* _THE TASK_: The entries below should be transcribed in their entirety, exactly as written.

BEGIN PROVIDED DATA

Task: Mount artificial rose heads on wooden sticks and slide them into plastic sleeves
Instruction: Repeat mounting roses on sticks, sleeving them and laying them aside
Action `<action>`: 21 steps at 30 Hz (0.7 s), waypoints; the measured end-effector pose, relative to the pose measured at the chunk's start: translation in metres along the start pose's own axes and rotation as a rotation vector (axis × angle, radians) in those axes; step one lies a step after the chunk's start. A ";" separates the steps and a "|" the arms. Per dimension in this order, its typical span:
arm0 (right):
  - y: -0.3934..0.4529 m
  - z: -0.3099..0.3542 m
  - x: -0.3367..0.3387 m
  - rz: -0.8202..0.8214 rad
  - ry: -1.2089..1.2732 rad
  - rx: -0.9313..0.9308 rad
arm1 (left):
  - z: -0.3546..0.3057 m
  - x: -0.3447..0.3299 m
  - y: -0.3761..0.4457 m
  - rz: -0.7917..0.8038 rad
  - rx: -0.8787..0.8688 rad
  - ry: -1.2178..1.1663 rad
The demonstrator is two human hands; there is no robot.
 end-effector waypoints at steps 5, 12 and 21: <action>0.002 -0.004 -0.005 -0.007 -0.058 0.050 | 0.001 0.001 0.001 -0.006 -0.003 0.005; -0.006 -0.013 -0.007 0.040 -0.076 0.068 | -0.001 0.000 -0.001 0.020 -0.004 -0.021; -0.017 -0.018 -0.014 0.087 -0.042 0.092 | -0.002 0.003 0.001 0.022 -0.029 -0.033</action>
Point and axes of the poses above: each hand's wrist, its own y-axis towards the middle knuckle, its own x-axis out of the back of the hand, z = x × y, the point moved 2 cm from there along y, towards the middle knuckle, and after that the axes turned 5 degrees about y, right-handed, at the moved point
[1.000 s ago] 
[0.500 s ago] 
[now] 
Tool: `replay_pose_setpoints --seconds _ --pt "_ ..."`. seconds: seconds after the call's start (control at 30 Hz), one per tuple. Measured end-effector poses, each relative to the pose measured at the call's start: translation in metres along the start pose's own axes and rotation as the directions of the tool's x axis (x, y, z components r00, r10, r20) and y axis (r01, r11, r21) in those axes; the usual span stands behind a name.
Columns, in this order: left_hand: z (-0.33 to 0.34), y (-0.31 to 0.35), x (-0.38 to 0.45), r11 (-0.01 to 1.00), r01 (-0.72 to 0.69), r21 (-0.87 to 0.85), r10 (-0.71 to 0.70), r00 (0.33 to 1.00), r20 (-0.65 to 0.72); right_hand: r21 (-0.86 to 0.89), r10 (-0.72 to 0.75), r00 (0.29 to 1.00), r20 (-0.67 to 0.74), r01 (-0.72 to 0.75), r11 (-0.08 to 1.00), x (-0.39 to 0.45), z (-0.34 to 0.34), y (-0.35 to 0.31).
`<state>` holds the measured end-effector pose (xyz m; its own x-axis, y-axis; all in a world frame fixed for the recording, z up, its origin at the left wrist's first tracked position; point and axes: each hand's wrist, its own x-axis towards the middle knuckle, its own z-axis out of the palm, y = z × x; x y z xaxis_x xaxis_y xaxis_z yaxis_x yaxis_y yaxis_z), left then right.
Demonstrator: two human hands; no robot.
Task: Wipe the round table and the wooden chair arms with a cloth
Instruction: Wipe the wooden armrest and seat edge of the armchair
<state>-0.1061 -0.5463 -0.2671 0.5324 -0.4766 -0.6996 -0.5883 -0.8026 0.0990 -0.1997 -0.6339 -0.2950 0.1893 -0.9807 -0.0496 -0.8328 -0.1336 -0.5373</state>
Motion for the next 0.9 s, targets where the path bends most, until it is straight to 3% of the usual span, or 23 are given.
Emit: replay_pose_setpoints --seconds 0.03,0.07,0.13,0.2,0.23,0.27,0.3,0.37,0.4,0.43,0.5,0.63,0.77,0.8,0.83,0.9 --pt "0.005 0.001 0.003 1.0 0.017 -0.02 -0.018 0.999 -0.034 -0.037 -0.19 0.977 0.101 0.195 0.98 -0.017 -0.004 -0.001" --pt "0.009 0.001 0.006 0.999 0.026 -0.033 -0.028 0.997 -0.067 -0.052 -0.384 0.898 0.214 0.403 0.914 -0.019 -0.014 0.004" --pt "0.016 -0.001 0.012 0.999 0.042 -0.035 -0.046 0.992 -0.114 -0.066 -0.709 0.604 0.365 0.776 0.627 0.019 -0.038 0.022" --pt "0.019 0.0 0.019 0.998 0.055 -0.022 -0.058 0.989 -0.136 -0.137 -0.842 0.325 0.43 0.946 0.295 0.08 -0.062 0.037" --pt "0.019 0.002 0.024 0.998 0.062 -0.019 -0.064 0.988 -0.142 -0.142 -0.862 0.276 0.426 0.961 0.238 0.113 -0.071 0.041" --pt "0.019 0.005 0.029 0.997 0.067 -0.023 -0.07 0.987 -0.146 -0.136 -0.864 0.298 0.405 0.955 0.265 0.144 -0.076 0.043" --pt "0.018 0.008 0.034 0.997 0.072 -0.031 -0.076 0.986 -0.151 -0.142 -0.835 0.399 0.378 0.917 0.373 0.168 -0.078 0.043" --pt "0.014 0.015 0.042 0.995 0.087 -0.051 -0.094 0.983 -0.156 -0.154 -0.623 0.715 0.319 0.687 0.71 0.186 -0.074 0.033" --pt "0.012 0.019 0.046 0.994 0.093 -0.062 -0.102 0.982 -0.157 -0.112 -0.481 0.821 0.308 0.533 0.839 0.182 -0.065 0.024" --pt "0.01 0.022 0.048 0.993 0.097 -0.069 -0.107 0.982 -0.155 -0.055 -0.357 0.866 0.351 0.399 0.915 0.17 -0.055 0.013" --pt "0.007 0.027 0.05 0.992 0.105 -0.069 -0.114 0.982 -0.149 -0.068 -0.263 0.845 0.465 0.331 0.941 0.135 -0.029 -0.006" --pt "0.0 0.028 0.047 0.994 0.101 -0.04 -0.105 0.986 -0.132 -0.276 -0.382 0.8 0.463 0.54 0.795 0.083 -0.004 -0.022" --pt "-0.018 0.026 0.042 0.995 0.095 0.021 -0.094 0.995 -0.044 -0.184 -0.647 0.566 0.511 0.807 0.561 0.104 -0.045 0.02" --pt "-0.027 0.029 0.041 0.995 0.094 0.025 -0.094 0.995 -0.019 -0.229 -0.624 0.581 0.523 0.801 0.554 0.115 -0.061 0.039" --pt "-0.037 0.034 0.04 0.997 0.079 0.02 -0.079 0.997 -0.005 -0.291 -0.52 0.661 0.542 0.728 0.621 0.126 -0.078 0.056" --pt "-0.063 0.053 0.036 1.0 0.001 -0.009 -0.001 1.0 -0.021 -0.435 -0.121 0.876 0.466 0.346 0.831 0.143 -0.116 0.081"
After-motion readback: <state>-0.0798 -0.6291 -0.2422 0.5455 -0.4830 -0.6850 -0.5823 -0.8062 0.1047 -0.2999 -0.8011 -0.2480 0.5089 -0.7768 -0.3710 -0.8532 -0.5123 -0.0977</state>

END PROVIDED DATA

* _TASK OUTPUT_:
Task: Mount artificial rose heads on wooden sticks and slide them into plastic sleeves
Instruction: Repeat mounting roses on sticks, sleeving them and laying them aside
Action `<action>`: 21 steps at 30 Hz (0.7 s), waypoints; the measured end-effector pose, relative to the pose measured at the chunk's start: translation in metres along the start pose's own axes and rotation as a rotation vector (axis × angle, radians) in those axes; step one lies a step after the chunk's start. A ";" separates the steps and a "|" the arms. Per dimension in this order, its typical span:
arm0 (right):
  - y: -0.3934..0.4529 m
  - z: -0.3099..0.3542 m
  - x: -0.3367..0.3387 m
  - rz: -0.8202..0.8214 rad
  - ry: -1.2089..1.2732 rad
  - rx: -0.9313..0.9308 rad
arm1 (left):
  - z: -0.3546..0.3057 m
  - x: -0.3447..0.3299 m
  - y: -0.3761..0.4457 m
  - rz: -0.7917..0.8038 rad
  - rx: -0.8787..0.8688 rad
  - ry: -1.2178..1.1663 rad
The demonstrator is two human hands; there is no robot.
 end-effector waypoints at steps 5, 12 and 21: <action>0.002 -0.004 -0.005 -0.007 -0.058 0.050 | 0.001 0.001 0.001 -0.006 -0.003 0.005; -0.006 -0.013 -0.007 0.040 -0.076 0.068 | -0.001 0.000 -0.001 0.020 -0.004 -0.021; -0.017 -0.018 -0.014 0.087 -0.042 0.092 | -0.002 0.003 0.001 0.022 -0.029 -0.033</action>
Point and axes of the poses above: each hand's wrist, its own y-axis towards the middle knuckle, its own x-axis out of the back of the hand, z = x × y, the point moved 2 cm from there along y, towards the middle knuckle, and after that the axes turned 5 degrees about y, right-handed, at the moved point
[1.000 s ago] 
[0.500 s ago] 
[now] 
Tool: `replay_pose_setpoints --seconds _ --pt "_ ..."`. seconds: seconds after the call's start (control at 30 Hz), one per tuple. Measured end-effector poses, each relative to the pose measured at the call's start: translation in metres along the start pose's own axes and rotation as the directions of the tool's x axis (x, y, z components r00, r10, r20) and y axis (r01, r11, r21) in those axes; the usual span stands behind a name.
Columns, in this order: left_hand: z (-0.33 to 0.34), y (-0.31 to 0.35), x (-0.38 to 0.45), r11 (-0.01 to 1.00), r01 (-0.72 to 0.69), r21 (-0.87 to 0.85), r10 (-0.71 to 0.70), r00 (0.33 to 1.00), r20 (-0.65 to 0.72); right_hand: r21 (-0.86 to 0.89), r10 (-0.72 to 0.75), r00 (0.29 to 1.00), r20 (-0.67 to 0.74), r01 (-0.72 to 0.75), r11 (-0.08 to 1.00), x (-0.39 to 0.45), z (-0.34 to 0.34), y (-0.35 to 0.31).
`<state>` holds the measured end-effector pose (xyz m; its own x-axis, y-axis; all in a world frame fixed for the recording, z up, its origin at the left wrist's first tracked position; point and axes: each hand's wrist, its own x-axis towards the middle knuckle, its own z-axis out of the palm, y = z × x; x y z xaxis_x xaxis_y xaxis_z yaxis_x yaxis_y yaxis_z), left then right.
Demonstrator: two human hands; no robot.
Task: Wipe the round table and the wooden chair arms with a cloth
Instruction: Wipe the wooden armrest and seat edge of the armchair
<state>-0.1061 -0.5463 -0.2671 0.5324 -0.4766 -0.6996 -0.5883 -0.8026 0.0990 -0.1997 -0.6339 -0.2950 0.1893 -0.9807 -0.0496 -0.8328 -0.1336 -0.5373</state>
Motion for the next 0.9 s, targets where the path bends most, until it is straight to 3% of the usual span, or 23 are given.
Emit: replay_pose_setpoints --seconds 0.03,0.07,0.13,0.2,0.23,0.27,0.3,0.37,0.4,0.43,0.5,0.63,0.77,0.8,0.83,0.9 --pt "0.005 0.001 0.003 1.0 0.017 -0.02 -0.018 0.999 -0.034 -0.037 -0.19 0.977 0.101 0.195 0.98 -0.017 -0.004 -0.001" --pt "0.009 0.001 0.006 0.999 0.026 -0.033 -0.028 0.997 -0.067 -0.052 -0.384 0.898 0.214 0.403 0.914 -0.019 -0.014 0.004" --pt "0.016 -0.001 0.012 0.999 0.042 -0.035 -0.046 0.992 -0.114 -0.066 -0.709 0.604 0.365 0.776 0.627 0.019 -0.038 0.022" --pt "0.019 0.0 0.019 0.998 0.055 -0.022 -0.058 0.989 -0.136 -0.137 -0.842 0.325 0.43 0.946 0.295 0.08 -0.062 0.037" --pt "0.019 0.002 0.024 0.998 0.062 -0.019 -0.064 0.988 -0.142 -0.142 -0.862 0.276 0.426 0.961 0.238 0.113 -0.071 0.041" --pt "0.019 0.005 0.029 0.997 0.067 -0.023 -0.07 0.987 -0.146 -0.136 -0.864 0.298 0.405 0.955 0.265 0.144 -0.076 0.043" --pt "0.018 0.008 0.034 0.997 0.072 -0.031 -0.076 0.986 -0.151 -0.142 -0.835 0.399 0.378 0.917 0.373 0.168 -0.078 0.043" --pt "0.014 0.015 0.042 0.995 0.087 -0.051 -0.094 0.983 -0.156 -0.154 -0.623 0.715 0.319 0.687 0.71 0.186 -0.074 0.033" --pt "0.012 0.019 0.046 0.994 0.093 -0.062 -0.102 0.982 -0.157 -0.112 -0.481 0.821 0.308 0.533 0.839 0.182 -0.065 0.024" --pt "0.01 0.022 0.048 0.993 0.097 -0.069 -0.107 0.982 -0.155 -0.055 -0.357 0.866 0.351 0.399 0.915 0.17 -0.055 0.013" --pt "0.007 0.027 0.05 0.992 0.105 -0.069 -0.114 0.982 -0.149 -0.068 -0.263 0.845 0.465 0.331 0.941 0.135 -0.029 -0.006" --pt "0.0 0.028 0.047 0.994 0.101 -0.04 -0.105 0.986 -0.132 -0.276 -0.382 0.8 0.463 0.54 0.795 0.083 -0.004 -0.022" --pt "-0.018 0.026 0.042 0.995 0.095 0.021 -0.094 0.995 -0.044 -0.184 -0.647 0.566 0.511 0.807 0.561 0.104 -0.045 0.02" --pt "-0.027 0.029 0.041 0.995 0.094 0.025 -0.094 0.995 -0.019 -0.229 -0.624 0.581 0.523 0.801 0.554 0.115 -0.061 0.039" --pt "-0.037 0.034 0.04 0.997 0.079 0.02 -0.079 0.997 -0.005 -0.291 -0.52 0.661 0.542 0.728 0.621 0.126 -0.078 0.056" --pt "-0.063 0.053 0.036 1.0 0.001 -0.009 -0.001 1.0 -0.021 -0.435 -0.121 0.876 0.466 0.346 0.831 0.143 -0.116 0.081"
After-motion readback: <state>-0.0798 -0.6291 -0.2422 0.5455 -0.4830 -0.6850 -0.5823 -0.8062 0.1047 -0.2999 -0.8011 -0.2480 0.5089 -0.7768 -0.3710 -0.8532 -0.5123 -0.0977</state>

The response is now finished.